Data entries:

────────────────────────────────────────

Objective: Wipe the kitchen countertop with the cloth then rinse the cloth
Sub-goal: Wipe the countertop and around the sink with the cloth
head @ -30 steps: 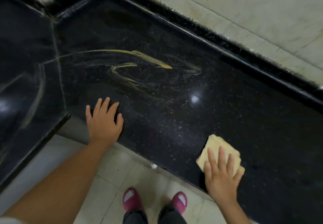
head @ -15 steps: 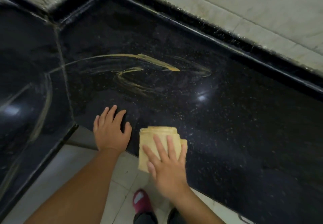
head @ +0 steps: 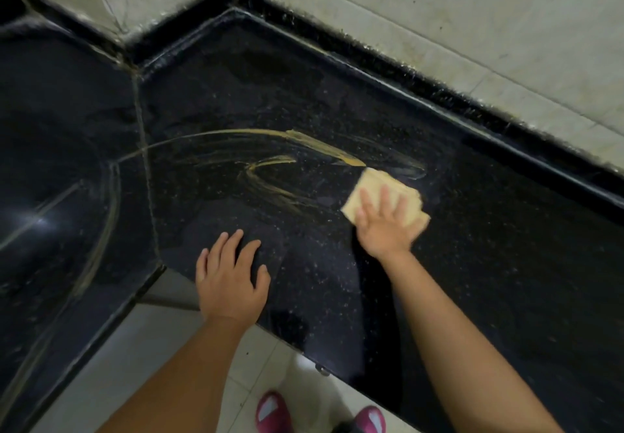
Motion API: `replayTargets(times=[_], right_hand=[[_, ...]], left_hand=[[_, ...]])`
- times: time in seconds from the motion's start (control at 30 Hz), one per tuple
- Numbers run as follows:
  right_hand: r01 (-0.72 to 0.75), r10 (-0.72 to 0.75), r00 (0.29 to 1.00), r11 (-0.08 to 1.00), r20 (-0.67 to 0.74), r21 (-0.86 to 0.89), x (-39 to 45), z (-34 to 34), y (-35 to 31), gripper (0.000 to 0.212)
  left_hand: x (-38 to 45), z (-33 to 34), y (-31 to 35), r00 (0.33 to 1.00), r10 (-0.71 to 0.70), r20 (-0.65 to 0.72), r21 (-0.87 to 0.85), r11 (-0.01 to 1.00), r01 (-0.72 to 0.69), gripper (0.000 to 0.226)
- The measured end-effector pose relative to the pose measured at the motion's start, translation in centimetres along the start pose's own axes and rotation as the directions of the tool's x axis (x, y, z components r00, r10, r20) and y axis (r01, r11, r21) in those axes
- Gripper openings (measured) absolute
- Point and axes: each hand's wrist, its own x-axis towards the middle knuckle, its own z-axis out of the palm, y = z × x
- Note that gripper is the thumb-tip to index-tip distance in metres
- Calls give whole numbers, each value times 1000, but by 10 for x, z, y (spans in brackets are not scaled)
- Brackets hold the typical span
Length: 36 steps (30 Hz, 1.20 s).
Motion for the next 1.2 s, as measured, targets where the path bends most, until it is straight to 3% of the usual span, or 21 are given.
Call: replayTargets(times=[0.1, 0.17, 0.23, 0.33, 0.4, 0.53, 0.6, 0.67, 0.73, 0.83, 0.93, 1.03, 1.13, 1.2], right_hand=[[242, -240, 970, 967, 37, -84, -1, 18, -50, 48], [400, -407, 913, 902, -13, -161, -20, 42, -52, 50], [480, -510, 858, 838, -58, -259, -55, 59, -28, 56], [532, -564, 826, 787, -14, -314, -99, 85, 49, 45], [452, -492, 869, 837, -59, -309, -111, 80, 98, 44], [51, -88, 980, 978, -178, -202, -65, 35, 128, 54], [-165, 164, 973, 986, -161, 3, -28, 3, 111, 49], [-221, 234, 963, 970, -131, 105, 6, -19, 78, 48], [-158, 166, 983, 983, -83, 95, 26, -25, 35, 49], [89, -90, 995, 995, -36, -49, 20, -5, -30, 48], [371, -387, 918, 915, -85, -157, -15, 39, -50, 51], [521, -564, 820, 806, -96, -281, -58, 69, -18, 53], [554, -599, 797, 776, -76, -302, -89, 84, 47, 44], [475, -518, 849, 834, -103, -281, -99, 79, 88, 43]], left_hand=[[-1, 2, -3, 1000, -14, -6, -9, 1000, 14, 50], [1, 2, -4, 1000, -16, -11, -15, 1000, 16, 50], [3, 0, -3, 1000, -12, -12, -24, 1000, 11, 50], [3, -2, -2, 1000, 1, -23, -31, 1000, -2, 50], [2, -2, -3, 1000, 7, -31, -32, 999, -8, 51], [1, 0, -3, 998, 23, -53, -37, 999, -25, 49], [3, 1, -3, 997, 34, -70, -45, 998, -38, 49], [4, 2, -2, 996, 36, -77, -49, 998, -40, 48], [5, 5, 0, 996, 36, -84, -48, 998, -40, 48], [3, 8, -2, 995, 34, -94, -30, 999, -37, 47], [3, 11, -6, 991, 32, -129, -15, 999, -34, 46], [5, 9, -7, 989, 28, -146, -22, 999, -31, 46], [9, 4, -10, 993, 18, -113, -11, 1000, -20, 48], [6, 5, -10, 995, 14, -103, -4, 1000, -15, 48]])
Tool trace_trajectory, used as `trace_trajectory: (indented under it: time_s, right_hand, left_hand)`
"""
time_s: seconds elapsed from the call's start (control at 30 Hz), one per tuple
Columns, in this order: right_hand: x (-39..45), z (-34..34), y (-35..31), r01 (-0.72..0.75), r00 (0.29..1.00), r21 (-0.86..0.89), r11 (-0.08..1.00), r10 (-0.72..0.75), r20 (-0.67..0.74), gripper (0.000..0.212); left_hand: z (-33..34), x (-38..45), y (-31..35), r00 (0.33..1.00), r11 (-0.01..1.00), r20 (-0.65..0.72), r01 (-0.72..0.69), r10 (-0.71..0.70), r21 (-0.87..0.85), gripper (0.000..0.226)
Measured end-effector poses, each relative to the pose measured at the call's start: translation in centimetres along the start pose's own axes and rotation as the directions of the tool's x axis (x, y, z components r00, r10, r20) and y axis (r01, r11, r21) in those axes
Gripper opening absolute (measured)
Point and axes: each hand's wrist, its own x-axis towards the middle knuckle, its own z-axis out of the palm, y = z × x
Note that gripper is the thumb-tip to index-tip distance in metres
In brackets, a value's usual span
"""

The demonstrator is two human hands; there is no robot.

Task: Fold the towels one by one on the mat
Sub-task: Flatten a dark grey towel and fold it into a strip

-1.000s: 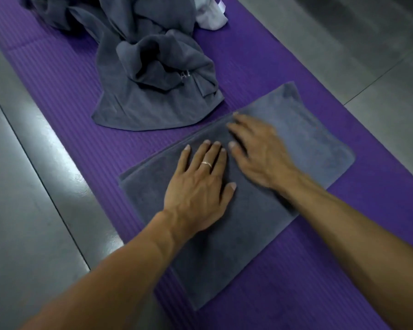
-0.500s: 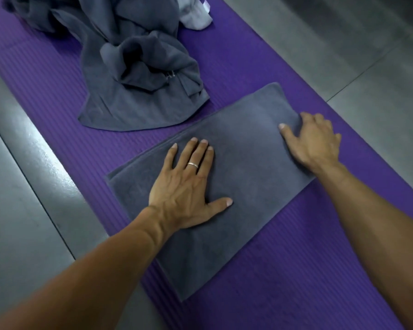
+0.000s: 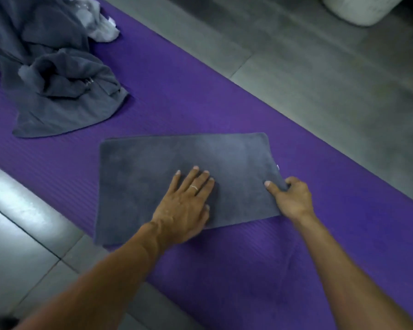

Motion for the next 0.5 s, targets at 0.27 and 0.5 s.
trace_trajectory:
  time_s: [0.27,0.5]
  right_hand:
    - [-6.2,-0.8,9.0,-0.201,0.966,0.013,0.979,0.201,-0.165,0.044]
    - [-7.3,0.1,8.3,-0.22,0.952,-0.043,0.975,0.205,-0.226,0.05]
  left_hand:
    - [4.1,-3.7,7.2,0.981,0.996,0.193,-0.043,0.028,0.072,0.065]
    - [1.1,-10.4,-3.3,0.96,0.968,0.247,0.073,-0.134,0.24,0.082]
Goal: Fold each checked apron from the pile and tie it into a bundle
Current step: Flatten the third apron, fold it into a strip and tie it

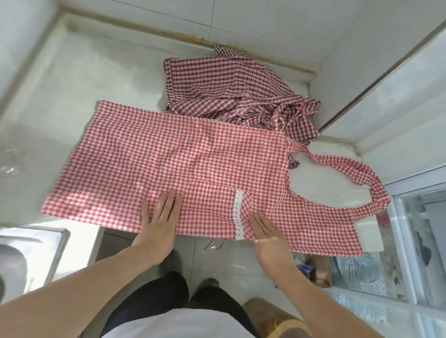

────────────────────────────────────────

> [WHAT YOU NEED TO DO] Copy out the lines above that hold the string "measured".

> [EXERCISE SOLUTION]
- The measured end-effector pose relative to the pose measured at the motion's start, translation in centimetres along the start pose's own axes and rotation as the directions of the tool's x axis (x, y, z components r00, r10, r20) and y axis (r01, r11, r21) in those axes
- Gripper openings (measured) absolute
Motion for the next 1.2 s, as measured, targets where the path bends most, until it is straight to 3% of the usual span, or 21 are given.
Measured end-effector poses, each relative to the pose measured at the call's start: translation in centimetres along the start pose's own axes and rotation as the directions of the tool's x axis (x, y, z components r00, r10, r20) and y axis (r01, r11, r21) in those axes
Gripper opening absolute (measured)

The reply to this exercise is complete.